The answer must be one number: how many lines in the data below include the string "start".

= Beginning of Section =

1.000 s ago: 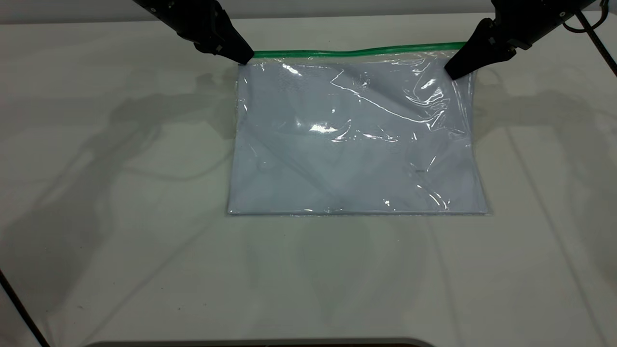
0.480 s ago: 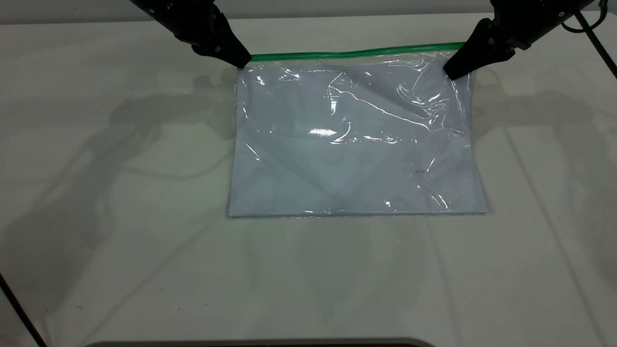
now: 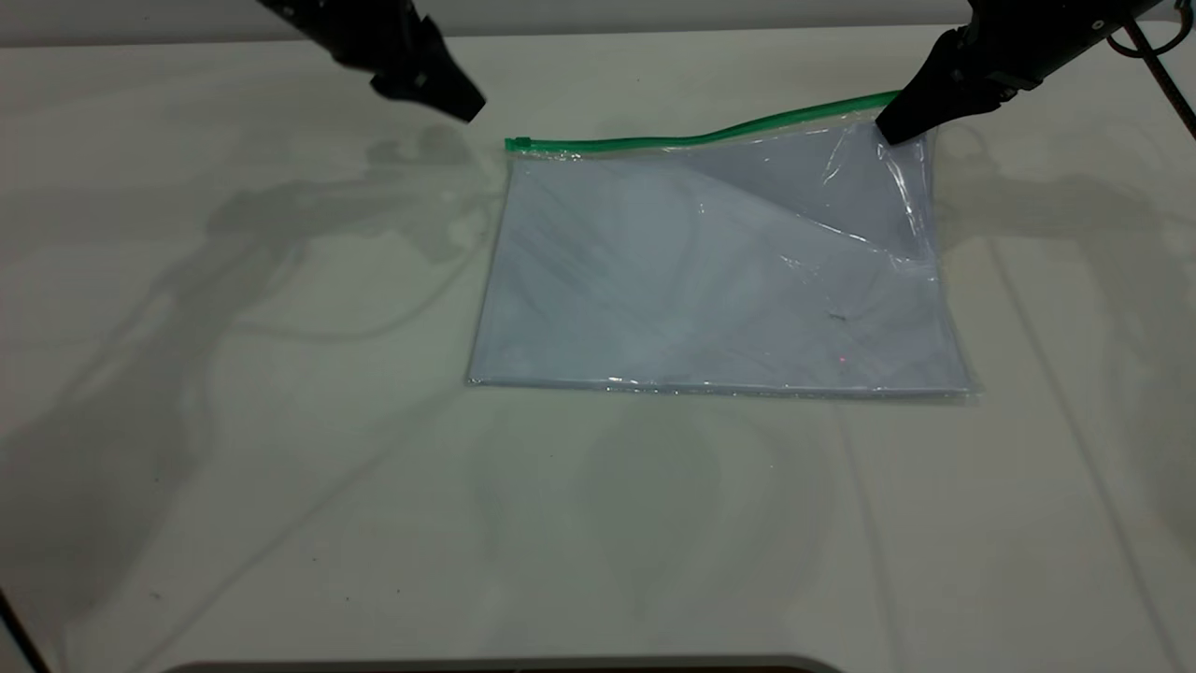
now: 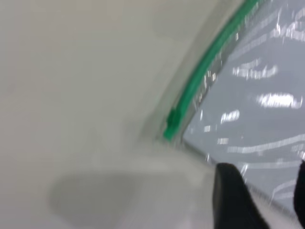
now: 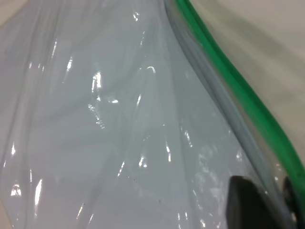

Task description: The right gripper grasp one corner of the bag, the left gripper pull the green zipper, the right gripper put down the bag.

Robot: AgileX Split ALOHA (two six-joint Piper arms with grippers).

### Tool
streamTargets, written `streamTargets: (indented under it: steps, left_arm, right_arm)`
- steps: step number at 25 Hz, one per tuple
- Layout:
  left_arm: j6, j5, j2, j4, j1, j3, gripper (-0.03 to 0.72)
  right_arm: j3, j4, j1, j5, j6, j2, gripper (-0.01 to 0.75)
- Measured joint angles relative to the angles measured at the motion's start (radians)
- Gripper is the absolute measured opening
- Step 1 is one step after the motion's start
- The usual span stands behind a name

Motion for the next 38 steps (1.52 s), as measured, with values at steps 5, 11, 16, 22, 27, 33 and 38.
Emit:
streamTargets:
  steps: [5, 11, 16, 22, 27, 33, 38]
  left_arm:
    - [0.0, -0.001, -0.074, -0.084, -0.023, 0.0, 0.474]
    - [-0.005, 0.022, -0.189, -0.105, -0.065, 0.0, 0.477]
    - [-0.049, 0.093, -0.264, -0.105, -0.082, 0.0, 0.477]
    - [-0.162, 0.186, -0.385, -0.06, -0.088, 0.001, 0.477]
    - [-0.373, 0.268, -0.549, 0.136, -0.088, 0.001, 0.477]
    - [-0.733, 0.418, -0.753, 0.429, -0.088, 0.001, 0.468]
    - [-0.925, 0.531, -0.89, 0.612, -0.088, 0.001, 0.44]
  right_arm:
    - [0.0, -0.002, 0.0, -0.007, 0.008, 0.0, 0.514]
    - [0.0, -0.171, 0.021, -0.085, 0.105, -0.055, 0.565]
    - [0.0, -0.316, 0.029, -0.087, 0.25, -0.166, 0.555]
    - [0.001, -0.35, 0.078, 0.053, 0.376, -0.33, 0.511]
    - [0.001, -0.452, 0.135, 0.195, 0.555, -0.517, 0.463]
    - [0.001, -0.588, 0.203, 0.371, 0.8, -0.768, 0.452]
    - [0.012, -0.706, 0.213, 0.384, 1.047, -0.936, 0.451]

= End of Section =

_Response to the task_
2